• **TASK OBJECTIVE**: Restate the data that follows exactly as it stands, beginning with the first line and ending with the line that contains "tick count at".

--- DATA TO USE Enclosed Below ---

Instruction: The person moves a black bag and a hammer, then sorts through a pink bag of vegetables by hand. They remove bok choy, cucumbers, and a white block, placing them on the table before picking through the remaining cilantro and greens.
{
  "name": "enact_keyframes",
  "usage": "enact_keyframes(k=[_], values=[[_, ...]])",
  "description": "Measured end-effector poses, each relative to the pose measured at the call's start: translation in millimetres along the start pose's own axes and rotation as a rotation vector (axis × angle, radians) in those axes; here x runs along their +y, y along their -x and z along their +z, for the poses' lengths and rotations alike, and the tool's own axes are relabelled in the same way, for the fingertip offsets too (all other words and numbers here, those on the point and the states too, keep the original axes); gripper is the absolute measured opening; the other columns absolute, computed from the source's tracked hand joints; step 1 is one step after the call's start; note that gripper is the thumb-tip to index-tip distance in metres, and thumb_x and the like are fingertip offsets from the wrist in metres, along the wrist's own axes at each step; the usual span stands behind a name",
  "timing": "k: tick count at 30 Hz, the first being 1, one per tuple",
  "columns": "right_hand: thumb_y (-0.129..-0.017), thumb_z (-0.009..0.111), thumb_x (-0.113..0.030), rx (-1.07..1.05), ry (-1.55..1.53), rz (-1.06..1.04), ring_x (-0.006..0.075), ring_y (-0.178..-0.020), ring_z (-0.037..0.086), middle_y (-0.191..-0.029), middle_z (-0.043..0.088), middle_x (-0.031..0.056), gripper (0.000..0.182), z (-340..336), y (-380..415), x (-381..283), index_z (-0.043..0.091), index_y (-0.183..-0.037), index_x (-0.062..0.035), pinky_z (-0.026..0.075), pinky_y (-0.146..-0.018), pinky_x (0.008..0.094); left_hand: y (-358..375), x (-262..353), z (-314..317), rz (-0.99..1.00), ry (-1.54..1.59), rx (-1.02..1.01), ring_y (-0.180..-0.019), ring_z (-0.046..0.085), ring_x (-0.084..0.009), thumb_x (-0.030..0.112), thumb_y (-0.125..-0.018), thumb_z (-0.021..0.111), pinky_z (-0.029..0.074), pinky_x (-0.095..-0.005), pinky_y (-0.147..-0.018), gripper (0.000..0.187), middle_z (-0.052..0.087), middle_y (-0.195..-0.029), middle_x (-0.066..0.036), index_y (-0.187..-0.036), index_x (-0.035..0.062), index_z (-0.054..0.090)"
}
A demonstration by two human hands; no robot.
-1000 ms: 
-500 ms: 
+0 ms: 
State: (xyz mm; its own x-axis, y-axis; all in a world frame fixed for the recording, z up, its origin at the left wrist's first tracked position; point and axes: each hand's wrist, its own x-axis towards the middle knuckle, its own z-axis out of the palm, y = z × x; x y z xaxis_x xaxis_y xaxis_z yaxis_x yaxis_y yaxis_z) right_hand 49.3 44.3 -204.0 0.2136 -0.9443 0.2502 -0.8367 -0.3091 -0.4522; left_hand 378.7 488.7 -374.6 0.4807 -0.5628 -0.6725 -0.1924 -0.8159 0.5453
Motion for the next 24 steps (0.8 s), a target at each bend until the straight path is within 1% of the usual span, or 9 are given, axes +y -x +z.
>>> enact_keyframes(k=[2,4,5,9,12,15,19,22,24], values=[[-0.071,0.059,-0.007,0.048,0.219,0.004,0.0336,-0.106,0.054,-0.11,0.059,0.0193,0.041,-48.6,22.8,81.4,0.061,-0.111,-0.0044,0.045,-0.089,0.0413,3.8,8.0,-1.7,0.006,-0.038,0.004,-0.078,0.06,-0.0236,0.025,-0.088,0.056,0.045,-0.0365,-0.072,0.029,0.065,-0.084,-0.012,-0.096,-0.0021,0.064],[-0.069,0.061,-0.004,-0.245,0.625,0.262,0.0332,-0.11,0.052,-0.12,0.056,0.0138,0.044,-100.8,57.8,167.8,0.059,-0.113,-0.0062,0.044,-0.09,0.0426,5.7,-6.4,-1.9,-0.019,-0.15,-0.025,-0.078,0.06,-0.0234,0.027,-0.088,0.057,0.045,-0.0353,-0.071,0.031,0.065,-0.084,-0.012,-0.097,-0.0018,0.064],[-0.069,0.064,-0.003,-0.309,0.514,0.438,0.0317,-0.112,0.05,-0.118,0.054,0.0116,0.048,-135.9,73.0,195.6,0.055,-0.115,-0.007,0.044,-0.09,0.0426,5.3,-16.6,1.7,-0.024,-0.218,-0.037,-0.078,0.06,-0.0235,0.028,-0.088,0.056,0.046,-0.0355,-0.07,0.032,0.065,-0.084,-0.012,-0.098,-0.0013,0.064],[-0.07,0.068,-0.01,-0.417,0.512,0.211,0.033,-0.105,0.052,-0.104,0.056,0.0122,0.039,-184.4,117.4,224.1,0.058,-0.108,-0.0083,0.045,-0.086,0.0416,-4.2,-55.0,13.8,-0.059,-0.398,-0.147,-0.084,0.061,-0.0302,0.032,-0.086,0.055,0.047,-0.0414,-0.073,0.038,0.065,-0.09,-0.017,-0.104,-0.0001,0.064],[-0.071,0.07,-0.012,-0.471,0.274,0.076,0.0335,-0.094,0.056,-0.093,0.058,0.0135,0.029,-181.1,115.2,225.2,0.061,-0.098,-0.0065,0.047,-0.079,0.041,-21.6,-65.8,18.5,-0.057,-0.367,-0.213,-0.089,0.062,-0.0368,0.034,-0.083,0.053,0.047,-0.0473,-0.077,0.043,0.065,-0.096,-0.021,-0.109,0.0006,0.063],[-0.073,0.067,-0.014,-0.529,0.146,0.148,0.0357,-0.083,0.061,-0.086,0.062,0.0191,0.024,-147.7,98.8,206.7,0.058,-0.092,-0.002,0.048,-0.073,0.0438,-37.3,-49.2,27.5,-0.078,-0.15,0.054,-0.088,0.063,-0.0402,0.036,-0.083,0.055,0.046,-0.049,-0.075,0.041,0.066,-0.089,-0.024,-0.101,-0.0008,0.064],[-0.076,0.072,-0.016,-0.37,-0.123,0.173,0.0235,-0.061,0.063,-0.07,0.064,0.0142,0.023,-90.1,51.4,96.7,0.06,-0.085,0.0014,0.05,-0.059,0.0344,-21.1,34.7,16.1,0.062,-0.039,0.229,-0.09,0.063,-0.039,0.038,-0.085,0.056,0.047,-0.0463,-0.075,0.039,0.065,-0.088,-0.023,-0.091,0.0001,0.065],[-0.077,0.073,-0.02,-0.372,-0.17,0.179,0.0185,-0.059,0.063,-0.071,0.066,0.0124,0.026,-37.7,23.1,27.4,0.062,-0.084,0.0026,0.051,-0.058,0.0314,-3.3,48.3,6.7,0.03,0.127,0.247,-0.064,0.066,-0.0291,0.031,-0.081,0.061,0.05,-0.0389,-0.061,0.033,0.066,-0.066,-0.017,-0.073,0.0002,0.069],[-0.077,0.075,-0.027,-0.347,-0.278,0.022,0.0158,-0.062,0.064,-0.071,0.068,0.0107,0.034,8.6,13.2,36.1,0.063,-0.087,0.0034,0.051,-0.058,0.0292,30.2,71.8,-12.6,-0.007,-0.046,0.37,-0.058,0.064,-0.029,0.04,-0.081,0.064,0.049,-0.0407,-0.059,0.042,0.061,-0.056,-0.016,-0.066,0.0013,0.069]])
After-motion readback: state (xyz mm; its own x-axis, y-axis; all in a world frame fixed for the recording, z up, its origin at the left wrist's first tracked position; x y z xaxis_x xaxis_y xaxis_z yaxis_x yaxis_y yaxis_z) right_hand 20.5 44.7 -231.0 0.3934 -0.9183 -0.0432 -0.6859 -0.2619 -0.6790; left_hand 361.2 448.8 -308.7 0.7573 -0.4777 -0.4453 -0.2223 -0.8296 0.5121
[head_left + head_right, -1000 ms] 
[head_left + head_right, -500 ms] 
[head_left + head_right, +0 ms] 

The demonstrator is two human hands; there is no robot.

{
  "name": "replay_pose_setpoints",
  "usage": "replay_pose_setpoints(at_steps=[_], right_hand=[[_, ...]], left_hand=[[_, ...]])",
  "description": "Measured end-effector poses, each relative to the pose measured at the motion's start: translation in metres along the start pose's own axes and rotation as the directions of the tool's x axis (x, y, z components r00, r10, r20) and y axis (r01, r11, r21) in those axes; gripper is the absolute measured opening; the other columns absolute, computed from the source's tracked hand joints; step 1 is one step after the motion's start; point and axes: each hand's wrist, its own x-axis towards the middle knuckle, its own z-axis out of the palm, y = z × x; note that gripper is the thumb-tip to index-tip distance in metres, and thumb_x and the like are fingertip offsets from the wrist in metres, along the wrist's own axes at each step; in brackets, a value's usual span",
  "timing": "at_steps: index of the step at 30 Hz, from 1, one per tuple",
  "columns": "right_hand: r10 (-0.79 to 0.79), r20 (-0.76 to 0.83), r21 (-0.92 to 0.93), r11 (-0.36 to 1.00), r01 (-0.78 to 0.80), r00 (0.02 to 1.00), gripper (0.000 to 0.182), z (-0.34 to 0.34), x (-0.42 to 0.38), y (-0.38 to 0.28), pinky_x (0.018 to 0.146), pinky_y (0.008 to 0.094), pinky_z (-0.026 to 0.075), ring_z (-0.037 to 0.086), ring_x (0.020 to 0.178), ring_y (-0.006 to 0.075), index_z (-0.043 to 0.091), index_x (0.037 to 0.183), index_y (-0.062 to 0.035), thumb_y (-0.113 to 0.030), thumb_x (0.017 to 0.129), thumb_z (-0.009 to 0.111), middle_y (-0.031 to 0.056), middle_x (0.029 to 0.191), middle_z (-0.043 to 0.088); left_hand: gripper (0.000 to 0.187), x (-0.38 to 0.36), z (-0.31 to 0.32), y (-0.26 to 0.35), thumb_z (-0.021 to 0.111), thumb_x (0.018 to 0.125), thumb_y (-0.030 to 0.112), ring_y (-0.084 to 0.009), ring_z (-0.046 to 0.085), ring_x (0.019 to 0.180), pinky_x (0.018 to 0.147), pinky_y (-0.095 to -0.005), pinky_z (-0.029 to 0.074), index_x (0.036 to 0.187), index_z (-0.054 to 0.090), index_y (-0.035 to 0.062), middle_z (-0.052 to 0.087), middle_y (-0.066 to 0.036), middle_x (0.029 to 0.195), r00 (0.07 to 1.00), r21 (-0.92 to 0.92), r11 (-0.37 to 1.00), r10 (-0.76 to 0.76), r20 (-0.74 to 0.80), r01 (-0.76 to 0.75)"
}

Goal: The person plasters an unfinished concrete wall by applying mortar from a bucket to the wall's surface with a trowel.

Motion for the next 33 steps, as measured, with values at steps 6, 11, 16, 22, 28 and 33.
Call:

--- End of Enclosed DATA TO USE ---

• **TASK SOLUTION**:
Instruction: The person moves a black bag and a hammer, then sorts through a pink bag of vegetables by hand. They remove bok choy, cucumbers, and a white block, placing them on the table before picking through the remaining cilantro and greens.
{
  "name": "enact_keyframes",
  "usage": "enact_keyframes(k=[_], values=[[_, ...]])",
  "description": "Measured end-effector poses, each relative to the pose measured at the call's start: translation in millimetres along the start pose's own axes and rotation as a rotation vector (axis × angle, radians) in those axes; here x runs along their +y, y along their -x and z along their +z, for the poses' lengths and rotations alike, and the tool's own axes are relabelled in the same way, for the fingertip offsets too (all other words and numbers here, those on the point and the states too, keep the original axes); gripper is the absolute measured opening; the other columns absolute, computed from the source's tracked hand joints; step 1 is one step after the call's start; note that gripper is the thumb-tip to index-tip distance in metres, and thumb_x and the like are fingertip offsets from the wrist in metres, along the wrist's own axes at each step; the usual span stands behind a name",
  "timing": "k: tick count at 30 Hz, the first being 1, one per tuple",

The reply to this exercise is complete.